# WHAT THE TASK ASKS:
Word for word, copy the entire listing below, but do not carry over any pictures.

[Start of Attachment]

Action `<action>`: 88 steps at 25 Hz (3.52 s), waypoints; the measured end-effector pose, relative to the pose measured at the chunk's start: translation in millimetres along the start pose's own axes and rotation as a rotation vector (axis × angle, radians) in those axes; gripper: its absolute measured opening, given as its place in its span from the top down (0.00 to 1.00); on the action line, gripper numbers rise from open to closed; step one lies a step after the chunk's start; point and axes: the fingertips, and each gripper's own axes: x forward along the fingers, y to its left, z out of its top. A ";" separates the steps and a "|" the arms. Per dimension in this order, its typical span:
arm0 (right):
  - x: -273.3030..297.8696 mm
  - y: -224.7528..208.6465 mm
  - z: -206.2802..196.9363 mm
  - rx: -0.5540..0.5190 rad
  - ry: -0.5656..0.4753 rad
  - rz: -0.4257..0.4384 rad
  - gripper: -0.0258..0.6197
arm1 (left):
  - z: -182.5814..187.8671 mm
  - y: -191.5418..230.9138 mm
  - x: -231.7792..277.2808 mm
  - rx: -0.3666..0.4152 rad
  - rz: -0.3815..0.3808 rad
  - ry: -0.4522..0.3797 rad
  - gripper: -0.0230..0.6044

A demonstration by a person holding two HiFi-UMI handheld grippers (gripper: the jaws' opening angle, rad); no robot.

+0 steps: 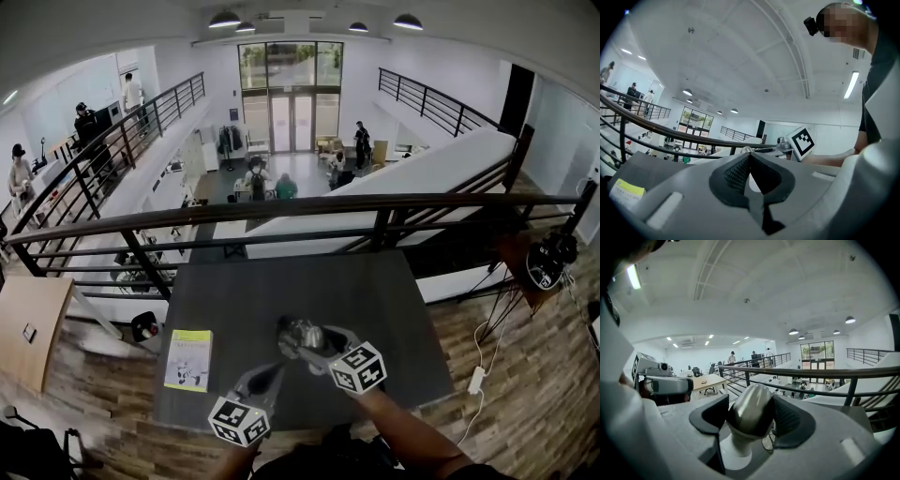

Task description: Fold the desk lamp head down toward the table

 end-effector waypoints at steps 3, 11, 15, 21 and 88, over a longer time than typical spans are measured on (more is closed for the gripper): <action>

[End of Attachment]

# RESPONSE TO THE TASK:
Action `<action>`: 88 steps at 25 Hz (3.52 s), waypoints; the measured end-effector pose, relative to the pose measured at the chunk's start: translation in millimetres along the start pose's own axes and rotation as a rotation vector (axis × angle, radians) in those axes; gripper: its absolute measured opening, given as its place in its span from the top down (0.00 to 1.00); on the action line, gripper numbers rise from open to closed; step one lies a step after the chunk's start; point and axes: the fingertips, and each gripper's own axes: x forward along the fingers, y to its left, z out of its top. A ";" separates the steps and a "|" the arms. Per dimension in this order, its typical span:
arm0 (right):
  - x: -273.3030..297.8696 mm
  - y: -224.7528..208.6465 mm
  - z: -206.2802..196.9363 mm
  - rx: -0.5540..0.5190 rad
  - ry: -0.5656..0.4753 rad
  - rz: -0.4257..0.4384 rad
  - gripper: -0.0258..0.6197
arm1 (left):
  - z: -182.5814..187.8671 mm
  - y: -191.5418..230.9138 mm
  - x: -231.7792..277.2808 mm
  - rx: -0.3666..0.4152 rad
  - rz: -0.3815..0.3808 rad
  - ry: -0.4522..0.3797 rad
  - gripper: -0.0230..0.6044

A demonstration by a person holding two HiFi-UMI handheld grippers (gripper: the jaws' opening angle, rad); no robot.

+0 steps: 

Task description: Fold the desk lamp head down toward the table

 end-effector waypoints at steps 3, 11, 15, 21 and 88, over a longer time than typical spans are measured on (more is closed for the gripper): <action>

That brings the answer to completion.